When a heavy spell of snow prevented him getting in to the college, he simply didn’t go back once the snow had cleared. He walked away from a subsequent job in a technical school in the same way.
It has been noted that Blackshaw’s work does not engage directly with the Troubles, which echoes similar criticism of Seamus Heaney. Equally, it could be said, Blackshaw did not get pointlessly diverted into mainstream modernism, gravitate towards the British art world, or relax into a provincial version of either, a fate that befell many Northern Irish artists preceding and contemporaneous.
Not that his record is unblemished.

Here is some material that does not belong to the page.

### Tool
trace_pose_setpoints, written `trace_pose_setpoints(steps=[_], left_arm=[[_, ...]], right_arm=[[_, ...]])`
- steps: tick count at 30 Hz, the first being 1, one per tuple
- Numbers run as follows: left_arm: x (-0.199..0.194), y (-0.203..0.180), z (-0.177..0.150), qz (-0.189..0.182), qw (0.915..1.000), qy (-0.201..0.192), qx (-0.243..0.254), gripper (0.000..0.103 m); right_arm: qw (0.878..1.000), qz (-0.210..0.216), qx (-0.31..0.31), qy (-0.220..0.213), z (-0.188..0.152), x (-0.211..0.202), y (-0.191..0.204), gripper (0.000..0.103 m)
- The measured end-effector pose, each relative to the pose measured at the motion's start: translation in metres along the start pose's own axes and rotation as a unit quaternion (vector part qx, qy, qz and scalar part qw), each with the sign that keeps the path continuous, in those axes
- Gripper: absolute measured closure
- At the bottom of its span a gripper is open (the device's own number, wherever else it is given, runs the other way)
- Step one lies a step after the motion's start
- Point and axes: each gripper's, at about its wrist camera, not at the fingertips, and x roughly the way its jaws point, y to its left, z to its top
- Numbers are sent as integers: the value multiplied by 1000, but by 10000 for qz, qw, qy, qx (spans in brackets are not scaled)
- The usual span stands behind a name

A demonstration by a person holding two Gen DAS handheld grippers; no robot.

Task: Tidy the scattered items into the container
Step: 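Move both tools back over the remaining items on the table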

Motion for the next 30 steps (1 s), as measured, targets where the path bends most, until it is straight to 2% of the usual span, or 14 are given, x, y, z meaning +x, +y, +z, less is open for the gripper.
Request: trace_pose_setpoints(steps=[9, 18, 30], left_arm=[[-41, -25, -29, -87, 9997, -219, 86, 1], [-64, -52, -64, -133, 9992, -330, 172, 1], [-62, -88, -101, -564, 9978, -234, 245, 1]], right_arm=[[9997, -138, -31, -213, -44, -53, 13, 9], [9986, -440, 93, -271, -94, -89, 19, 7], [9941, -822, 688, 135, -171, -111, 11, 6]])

Blackshaw has owned up to being unduly swayed for a while by the 1980s vogue for neo-expressionism, an influence evident until about 1990. But in general he has not been averse to influences. There are many, some obvious, but he has usually managed to absorb them well, infusing them with what Hewitt termed his “characteristic intensity”, an intensity deriving from and “within the circle of his experience”. It is this immediacy that comes through strongly in his best work.
Oskar Kokoschka was an early influence, but Blackshaw quickly became wary of the risk of painterly swagger underlying such a bold, expressive manner. Paul Cézanne was and perhaps is important with respect to Blackshaw’s approach to landscape but he has always made something personal and exceptional with anything taken from Cézanne. As early as 1953 his The Field is a superb, fully achieved, iconic painting.

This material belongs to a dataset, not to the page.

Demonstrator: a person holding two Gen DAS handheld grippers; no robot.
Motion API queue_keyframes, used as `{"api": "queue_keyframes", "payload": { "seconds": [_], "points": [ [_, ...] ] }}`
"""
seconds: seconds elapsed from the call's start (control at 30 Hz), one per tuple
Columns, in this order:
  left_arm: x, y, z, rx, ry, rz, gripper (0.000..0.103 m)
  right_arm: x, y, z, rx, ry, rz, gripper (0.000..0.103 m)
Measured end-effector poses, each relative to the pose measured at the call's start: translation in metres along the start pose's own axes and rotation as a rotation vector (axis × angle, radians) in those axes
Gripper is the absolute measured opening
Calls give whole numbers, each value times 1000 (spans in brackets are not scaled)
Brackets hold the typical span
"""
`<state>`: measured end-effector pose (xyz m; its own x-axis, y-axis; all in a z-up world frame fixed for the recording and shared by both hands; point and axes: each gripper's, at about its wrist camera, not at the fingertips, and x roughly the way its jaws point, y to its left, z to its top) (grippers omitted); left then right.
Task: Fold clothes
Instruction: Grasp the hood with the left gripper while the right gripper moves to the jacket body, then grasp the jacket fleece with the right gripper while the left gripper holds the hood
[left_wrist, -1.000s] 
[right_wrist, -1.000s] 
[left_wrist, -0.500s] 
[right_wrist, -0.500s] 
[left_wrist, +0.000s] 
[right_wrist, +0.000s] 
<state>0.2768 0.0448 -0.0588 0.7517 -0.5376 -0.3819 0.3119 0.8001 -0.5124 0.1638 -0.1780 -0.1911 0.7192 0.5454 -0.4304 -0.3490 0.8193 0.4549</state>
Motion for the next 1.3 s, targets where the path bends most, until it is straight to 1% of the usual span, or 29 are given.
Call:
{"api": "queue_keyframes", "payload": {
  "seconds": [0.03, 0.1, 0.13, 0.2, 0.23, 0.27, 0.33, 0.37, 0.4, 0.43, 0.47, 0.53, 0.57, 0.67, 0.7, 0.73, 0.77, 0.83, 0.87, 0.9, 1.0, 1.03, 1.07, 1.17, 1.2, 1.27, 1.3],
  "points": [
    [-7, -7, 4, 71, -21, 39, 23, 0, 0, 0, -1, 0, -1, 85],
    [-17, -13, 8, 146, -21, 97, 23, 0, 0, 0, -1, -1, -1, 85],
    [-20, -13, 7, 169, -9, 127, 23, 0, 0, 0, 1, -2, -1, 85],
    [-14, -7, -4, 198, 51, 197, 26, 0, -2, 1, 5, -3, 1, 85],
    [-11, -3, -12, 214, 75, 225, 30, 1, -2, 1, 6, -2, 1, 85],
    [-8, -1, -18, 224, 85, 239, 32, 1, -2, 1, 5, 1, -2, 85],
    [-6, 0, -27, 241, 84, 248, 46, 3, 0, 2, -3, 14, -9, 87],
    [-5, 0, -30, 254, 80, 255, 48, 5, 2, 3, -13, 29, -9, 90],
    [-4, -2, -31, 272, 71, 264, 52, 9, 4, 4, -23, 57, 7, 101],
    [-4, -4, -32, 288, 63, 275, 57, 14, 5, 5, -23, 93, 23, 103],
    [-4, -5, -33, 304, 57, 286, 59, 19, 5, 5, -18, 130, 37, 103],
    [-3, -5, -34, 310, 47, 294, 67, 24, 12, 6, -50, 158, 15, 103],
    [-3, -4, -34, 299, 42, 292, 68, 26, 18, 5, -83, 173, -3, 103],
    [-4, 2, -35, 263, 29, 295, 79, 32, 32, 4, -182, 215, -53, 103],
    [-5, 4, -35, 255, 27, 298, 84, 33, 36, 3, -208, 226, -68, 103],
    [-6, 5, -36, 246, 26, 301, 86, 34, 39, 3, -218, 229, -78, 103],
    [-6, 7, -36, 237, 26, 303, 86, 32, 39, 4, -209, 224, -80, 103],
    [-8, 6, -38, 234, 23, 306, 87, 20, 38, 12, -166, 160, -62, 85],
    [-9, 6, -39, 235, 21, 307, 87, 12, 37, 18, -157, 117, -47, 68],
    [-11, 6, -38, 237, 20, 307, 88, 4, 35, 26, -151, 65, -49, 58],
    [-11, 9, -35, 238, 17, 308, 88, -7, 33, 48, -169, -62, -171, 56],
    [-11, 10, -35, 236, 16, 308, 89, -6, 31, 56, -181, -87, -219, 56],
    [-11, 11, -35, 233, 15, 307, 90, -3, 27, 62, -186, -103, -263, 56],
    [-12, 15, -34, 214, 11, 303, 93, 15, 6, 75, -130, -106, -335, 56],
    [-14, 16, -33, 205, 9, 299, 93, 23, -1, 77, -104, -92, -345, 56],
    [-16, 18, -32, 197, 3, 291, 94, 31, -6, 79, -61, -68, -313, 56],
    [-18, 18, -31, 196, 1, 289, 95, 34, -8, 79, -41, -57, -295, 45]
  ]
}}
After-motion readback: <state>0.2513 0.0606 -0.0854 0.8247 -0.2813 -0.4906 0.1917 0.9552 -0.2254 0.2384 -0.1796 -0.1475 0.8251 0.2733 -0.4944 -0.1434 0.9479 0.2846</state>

Alberto Giacometti is another enduring influence, most notably in the portraits, figure paintings and nudes. In one sense Blackshaw, at home in muddy rural lanes amid dogs and hens and horses, may seem like an unlikely painter of the nude, but he was lucky enough to encounter a model, Jude Stevens, who has been an inspired collaborator in a long series of very fine paintings. Stevens has also written informatively about the experience of working with Blackshaw.
Lecturer and critic Mike Catto once referred to the “hesitation” of Blackshaw’s style, immediately pointing out that hesitation wasn’t quite the right word. But it does convey Blackshaw’s practice of only taking a painting as far as it needs, and of closing in on it as though he is stalking it. He never goes for an overly elaborate finish, lending a great deal of what he does a beautifully tentative, sketchy quality.
On occasion, the image as such is barely there, bringing to mind the Lacanian idea expounded by Darian Leader in his book Stealing the Mona Lisa that a painting is in essence a screen for what lies beyond it, a decoy designed to engage our attention.
Blackshaw’s most fully achieved exposition of this idea – and there is no suggestion that he was consciously setting out to do this – is in a magnificent series of Windows paintings made in the early 2000s. As minimal and spare as Rothkos, with a more austere palette, these works indicate how serious Blackshaw is about what he does.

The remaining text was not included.